Task details: Below is a block of records. Copy every line in it that contains the word "corner".

Listed records:

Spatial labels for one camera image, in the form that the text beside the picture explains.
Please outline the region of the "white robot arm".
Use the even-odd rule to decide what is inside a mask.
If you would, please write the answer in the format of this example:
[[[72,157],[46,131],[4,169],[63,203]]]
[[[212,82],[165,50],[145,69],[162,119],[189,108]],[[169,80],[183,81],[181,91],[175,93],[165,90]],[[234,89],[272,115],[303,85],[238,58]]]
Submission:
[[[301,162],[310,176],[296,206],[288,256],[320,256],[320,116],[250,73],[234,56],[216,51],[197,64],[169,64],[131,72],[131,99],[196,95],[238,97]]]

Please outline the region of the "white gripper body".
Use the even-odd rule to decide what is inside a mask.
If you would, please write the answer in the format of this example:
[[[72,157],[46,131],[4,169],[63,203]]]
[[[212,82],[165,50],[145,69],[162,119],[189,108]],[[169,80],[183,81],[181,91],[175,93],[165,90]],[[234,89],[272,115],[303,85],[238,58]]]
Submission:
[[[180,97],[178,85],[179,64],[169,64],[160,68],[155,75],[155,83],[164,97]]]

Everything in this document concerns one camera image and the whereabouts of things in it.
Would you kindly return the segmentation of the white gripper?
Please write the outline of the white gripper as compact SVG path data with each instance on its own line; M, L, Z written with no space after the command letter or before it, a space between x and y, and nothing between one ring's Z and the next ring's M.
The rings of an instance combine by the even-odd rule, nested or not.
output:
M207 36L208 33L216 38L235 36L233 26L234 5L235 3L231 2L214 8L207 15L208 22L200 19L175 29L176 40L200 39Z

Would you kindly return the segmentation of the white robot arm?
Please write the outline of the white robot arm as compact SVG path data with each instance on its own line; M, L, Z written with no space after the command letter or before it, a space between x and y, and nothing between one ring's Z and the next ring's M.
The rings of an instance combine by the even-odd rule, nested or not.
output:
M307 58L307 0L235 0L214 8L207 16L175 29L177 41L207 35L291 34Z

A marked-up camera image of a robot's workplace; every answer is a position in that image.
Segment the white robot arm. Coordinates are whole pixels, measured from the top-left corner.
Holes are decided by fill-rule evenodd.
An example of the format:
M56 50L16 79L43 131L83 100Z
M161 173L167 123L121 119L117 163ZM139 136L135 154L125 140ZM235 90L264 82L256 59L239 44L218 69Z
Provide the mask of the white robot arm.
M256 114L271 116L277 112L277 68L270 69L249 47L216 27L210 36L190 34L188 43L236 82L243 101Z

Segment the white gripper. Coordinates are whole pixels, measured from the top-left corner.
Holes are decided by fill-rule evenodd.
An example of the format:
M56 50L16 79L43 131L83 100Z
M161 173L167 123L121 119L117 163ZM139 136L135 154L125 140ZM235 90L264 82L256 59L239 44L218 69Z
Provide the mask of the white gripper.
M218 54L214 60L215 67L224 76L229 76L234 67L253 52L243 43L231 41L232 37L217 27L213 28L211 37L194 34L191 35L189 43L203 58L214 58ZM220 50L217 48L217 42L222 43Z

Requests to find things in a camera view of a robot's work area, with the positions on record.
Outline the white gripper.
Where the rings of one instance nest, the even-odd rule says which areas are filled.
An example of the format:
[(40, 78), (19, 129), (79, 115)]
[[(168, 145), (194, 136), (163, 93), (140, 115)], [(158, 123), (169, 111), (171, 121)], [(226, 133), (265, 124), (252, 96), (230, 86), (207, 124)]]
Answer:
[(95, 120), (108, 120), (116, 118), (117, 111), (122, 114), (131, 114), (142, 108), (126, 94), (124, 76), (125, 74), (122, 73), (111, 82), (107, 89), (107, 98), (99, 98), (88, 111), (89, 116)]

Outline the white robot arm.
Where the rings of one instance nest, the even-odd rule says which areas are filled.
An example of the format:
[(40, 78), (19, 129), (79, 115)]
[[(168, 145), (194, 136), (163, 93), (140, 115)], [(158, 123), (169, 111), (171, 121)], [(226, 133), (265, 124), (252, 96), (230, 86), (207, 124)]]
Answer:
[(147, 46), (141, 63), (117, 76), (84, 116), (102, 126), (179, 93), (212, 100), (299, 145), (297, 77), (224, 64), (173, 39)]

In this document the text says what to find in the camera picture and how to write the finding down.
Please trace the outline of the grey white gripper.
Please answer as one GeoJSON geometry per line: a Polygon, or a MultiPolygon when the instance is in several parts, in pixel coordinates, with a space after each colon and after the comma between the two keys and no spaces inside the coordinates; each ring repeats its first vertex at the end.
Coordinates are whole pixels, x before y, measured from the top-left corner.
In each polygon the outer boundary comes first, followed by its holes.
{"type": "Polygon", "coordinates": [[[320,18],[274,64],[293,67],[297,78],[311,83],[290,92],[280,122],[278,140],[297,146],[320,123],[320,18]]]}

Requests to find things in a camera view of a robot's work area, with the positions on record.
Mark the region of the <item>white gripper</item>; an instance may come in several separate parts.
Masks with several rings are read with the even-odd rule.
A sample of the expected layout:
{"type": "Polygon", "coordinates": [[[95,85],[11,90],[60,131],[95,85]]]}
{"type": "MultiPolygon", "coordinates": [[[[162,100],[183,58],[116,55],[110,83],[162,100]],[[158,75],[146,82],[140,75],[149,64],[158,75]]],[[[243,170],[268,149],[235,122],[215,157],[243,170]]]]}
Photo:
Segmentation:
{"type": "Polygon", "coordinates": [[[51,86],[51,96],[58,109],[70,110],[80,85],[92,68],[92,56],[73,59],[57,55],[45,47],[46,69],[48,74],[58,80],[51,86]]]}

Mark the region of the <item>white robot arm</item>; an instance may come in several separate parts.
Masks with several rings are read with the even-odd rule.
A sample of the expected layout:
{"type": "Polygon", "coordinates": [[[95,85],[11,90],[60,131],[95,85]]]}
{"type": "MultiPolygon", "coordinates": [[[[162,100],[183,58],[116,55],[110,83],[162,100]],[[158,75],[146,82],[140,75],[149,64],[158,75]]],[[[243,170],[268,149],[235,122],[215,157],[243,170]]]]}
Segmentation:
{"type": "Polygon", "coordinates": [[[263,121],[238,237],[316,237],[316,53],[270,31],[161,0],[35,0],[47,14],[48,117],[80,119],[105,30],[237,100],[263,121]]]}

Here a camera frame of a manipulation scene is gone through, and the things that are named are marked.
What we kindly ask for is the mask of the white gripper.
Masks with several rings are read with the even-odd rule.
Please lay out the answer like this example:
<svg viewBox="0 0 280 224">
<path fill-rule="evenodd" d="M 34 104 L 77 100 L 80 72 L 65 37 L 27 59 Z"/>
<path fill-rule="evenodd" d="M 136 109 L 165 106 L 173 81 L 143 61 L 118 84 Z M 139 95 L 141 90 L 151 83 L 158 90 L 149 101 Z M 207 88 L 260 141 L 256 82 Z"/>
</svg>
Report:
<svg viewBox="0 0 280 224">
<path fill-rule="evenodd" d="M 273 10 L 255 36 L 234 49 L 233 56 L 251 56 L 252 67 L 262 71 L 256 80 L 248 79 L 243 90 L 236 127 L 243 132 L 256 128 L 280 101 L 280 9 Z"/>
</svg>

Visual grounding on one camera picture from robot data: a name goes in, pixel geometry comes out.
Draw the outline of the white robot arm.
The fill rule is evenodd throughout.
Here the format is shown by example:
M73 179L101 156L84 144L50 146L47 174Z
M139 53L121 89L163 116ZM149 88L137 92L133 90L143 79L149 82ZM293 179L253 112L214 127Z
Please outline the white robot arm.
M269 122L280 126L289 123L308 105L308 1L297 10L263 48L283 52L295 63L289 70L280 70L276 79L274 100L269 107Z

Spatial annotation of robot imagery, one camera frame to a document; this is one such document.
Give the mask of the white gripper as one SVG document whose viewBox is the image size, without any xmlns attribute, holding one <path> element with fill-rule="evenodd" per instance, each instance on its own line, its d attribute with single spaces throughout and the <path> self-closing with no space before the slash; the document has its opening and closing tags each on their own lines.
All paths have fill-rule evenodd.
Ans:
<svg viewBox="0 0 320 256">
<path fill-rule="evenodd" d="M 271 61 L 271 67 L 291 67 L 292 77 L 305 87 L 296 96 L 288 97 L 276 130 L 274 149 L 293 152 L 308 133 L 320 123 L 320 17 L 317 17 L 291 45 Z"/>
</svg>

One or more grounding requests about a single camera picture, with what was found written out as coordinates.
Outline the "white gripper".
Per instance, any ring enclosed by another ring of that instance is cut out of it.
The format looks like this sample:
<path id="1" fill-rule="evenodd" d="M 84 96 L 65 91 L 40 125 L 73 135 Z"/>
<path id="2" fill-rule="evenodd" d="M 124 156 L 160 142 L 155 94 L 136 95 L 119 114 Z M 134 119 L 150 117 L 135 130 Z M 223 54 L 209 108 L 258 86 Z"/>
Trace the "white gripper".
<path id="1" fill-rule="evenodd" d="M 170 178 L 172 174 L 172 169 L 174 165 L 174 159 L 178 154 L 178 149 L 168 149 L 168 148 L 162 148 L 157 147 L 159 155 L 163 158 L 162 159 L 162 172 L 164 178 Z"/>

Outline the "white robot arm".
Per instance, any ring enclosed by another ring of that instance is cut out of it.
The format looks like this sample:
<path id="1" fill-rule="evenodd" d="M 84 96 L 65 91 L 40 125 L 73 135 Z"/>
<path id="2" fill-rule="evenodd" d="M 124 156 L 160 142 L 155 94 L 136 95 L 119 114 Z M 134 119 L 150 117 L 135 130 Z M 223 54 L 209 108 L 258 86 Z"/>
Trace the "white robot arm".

Response area:
Segment the white robot arm. Coordinates are whole pixels, measured from the top-left corner.
Segment the white gripper. Coordinates are whole pixels, measured from the top-left corner.
Coordinates are whole pixels, x before y, measured from the top-left corner.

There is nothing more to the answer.